◆ **WORK INSTRUCTION**:
Lift out each line of the data that holds "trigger".

◆ **DATA EXCERPT**:
──────
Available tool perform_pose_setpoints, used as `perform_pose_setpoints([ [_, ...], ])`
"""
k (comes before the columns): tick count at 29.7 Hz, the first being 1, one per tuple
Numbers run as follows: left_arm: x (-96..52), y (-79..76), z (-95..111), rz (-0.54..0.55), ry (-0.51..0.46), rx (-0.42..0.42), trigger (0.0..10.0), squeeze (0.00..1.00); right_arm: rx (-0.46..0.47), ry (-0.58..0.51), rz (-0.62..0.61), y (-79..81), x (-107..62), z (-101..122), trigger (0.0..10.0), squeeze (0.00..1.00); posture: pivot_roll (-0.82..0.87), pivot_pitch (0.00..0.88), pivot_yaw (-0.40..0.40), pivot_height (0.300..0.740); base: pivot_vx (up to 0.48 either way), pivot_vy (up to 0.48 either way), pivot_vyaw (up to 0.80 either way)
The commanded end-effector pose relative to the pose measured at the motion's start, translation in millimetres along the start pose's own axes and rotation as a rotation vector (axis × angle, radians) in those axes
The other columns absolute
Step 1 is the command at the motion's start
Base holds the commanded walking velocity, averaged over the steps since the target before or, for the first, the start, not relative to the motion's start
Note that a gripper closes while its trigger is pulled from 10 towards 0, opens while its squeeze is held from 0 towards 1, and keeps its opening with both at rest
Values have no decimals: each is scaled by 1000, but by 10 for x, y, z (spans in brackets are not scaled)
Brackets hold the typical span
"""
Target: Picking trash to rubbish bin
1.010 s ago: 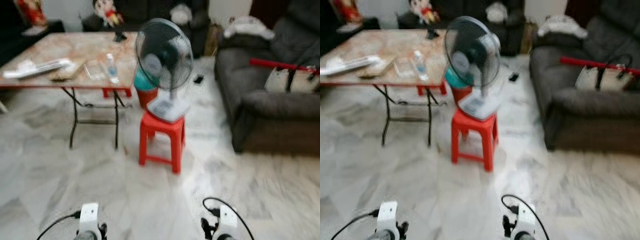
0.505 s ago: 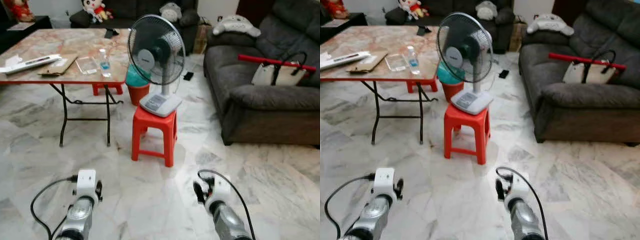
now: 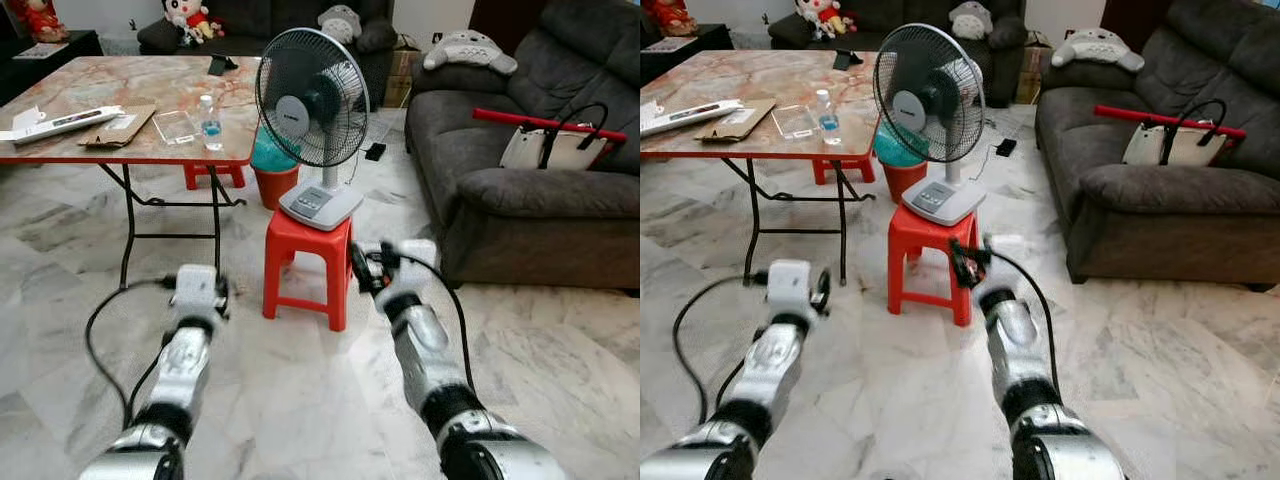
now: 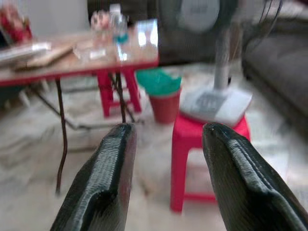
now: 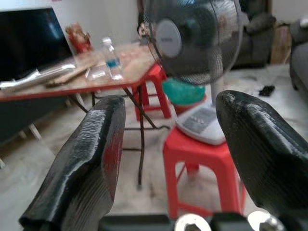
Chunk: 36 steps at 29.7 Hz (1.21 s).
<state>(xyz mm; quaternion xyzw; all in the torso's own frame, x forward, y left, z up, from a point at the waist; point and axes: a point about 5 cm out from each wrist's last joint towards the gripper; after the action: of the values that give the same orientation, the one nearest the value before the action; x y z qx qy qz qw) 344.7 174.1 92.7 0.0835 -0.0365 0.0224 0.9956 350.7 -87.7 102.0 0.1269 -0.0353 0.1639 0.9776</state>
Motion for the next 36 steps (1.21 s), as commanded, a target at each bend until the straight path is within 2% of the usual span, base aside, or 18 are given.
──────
◆ **TASK OUTPUT**:
Numbers run as follows: left_arm: x (-96..52), y (-79..76), z (-95..111), rz (-0.54..0.55), ry (-0.51..0.46), rx (-0.42..0.42), trigger (0.0..10.0), squeeze (0.00..1.00); right_arm: rx (-0.46..0.47), ry (-0.58..0.51), rz (-0.62..0.61), y (-79..81), x (-107..62), z (-101..122), trigger (0.0..10.0), squeeze (0.00..1.00); posture: pivot_roll (-0.82..0.87), pivot_pitch (0.00..0.88), pivot_yaw (-0.40..0.40), pivot_height (0.300..0.740); base: pivot_vx (up to 0.48 either way), pivot_vy (up to 0.48 either way), pivot_vyaw (up to 0.80 either way)
Note that a gripper closes while its trigger is pulled from 10 towards 0, opens while its squeeze is held from 0 towards 1, and keeps its opening with both at rest

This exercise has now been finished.